We consider usability. This is the relative level of difficulty involved in deploying and managing the service. I will also use the term complexity to refer to this metric throughout this post.
We also consider scalability. These are aspects of the deployment option that influence the service’s ability to cope with increasing load. Scalability considers both the ease with which the deployment can be expanded (e.g. are auto-scaling and load-balancing included?) as well as the capability of the service to cope with faults (e.g. are containers that are killed automatically repopulated?).
Finally, we consider pricing. This is the complexity of the pricing model that AWS uses for the deployment option, as well as the relative cost of the resources we get.
The methods we will consider are listed below, roughly in order of complexity.
Throughout this post I will use a machine learning inference service as an example application, but the concepts are generalizable to other containerized applications. The inference service in this example provides movie recommendations for users over HTTP(S). An example request to the service looks like:
curl https://<PATH.TO.HOST>/recommend/<USER_ID>
The expected response is a comma-separated list of movie identifiers.
This post is intended for a (relatively) general audience.

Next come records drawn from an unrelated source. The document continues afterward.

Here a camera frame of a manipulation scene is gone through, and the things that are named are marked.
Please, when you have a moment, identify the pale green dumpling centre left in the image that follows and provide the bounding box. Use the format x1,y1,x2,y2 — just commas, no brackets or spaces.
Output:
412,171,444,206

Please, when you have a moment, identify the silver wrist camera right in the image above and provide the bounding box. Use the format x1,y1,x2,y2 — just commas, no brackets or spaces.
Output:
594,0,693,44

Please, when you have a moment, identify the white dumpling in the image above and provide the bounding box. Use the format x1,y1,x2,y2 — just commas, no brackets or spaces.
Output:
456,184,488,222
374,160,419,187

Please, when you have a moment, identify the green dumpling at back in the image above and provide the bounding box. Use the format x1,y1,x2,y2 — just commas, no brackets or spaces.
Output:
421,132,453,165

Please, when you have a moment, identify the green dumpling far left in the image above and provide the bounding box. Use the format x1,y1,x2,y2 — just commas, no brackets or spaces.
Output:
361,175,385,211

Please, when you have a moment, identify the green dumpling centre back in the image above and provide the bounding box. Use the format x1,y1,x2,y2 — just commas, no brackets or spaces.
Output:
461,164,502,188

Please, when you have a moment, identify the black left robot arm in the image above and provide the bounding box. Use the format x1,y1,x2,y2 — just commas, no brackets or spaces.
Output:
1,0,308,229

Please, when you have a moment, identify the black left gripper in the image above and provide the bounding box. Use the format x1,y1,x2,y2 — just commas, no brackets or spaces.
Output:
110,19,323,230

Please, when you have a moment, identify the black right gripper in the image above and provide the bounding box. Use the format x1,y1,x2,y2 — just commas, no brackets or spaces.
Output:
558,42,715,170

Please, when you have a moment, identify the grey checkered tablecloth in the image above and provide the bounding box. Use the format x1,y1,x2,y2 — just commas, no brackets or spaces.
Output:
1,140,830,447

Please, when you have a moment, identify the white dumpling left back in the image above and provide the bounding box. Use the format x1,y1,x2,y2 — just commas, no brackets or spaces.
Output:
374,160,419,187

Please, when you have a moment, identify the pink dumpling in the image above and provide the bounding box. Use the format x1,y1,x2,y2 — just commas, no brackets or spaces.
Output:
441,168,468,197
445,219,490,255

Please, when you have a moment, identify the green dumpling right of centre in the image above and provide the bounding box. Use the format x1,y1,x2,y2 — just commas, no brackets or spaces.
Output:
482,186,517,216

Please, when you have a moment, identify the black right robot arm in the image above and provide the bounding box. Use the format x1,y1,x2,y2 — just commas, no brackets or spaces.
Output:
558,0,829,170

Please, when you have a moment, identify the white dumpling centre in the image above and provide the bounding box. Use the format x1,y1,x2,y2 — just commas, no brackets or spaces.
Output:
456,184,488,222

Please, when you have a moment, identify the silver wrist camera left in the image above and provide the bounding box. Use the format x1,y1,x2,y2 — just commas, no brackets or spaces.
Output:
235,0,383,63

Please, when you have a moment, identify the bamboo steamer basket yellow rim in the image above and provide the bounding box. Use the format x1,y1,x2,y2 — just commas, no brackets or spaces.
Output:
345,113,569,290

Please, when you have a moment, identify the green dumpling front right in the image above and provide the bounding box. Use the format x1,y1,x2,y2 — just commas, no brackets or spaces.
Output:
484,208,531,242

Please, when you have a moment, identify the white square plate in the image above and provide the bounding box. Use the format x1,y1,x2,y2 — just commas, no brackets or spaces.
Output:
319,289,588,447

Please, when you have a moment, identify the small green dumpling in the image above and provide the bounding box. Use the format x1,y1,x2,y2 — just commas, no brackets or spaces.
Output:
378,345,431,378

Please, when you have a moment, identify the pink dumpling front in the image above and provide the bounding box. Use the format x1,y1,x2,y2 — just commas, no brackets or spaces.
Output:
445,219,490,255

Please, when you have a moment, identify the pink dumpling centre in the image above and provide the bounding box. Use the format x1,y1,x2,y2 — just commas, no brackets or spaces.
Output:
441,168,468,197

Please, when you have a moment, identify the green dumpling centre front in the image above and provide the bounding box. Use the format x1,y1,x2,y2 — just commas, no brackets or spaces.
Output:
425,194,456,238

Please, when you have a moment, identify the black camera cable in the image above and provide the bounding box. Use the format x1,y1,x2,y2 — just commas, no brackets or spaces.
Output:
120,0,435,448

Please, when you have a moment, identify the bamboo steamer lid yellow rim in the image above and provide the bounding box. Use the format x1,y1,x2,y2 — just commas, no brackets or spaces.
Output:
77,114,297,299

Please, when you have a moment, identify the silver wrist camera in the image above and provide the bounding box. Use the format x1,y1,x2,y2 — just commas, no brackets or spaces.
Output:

I provide an appendix at the end of this post with some additional technical details for those who would like to follow along and try out these services themselves.
Why Containers?
Containerization takes some additional work beyond development of your application. Why should we bother with containers at all? What problem do they solve?
Deploying software is difficult. Differences between the development and the runtime environment, as well as difference among runtime environments makes it challenging to ensure that our applications will run consistently everywhere. Furthermore, packaging the dependencies of our applications also poses a challenge. Should we rely on the user to install dependencies before they run our application? Should we download and install these dependencies on the local system during application startup? Neither of these options provides a particularly attractive user experience.
Containers solve these issues of heterogenous deployment environments and dependency management, thereby simplifying software deployments. Once we have packaged our application within a container, we can rely on a single, common interface (the container runtime) between our application and the underlying resources on which it executes. Our application can run anywhere a container runtime is available with the guarantee that the execution environment is the same as when we tested it locally and that all dependencies will be available.
AppRunner
AWS AppRunner is a fully managed container deployment service. With AppRunner’s high-level API, nearly all of the details of infrastructure management are hidden from us. To deploy a container with AppRunner, the only required piece of information is the URI of the image on ECR. The service also provides some options for more advanced configuration of our deployment, including:
- vCPU and Memory
- Autoscaling Policy
- Health Checks
- Security
- Networking
However, all of these configuration options come set with reasonable defaults. I found that the entire process of deploying an application on AppRunner takes just 30 seconds to click through, but the subsequent deployment of the service can take some time (~3 minutes).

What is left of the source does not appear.